What makes you think that you're able to judge what's scientific and what's not?
But even common sense tell us that energy runs out and force is applied.Force doesn't run out.It's either applied or not.

You have no temporary energy left and NO temporary force left. As we are not in this case taking about energy are we ? So if I cannot lift 400 pounds above my head, you will say I have not enough force, right ? And if I can lift up 200 pounds 30 times you will say in the end you did not have enough force left right ? Well actually I did not have {and I am being scientific, non biased and fair here} force “and” energy left, you can’t have one without the other, you “HAVE” to include force and energy when you say I hit momentary muscular failure faster than you.

I ran out of temporary force because I used up all my temporary energy, or/and I used up all my temporary energy because I used up all my temporary force. BOTH are used, and used up. I STILL have energy and force left, but I need to recuperate to get them both back.

You can't lift 400 pounds above your head because you don't have the ability to apply that force.
When you "fail" after you have lifted 200 pounds 30 times,even though you have the ability to apply that force,you have no longer the required energy to apply that force.You run out of energy.You didn't run out of force.

Ok if you want to think backwards, tell me “why” I use up my energy faster ? Or with this kind of lifting why do you think you spend energy at a higher rate ?
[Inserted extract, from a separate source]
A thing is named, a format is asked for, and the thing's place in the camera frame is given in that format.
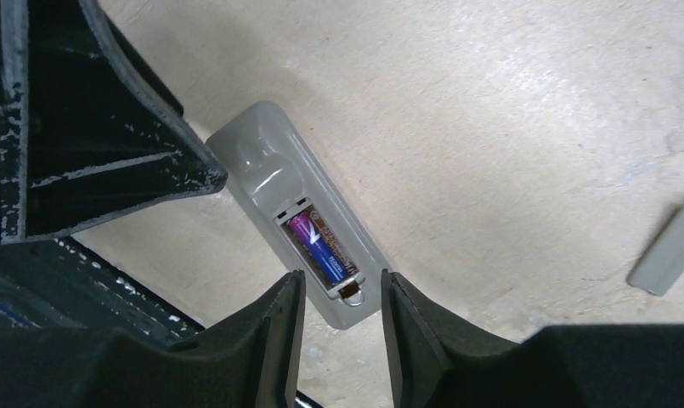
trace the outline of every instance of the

More acceleration/force ? if not what and why ?

Not more acceleration...neither more force.The mean force is the weight which means "the forces balance out...make out" or whatever.Accept that fact.
The generation of force(fluctuations are generation/degeneration cycles) is more energy demanding than the maintenance of force(as if holding the weight).There're biology studies that prove that.
That's a perfectly scientific answer.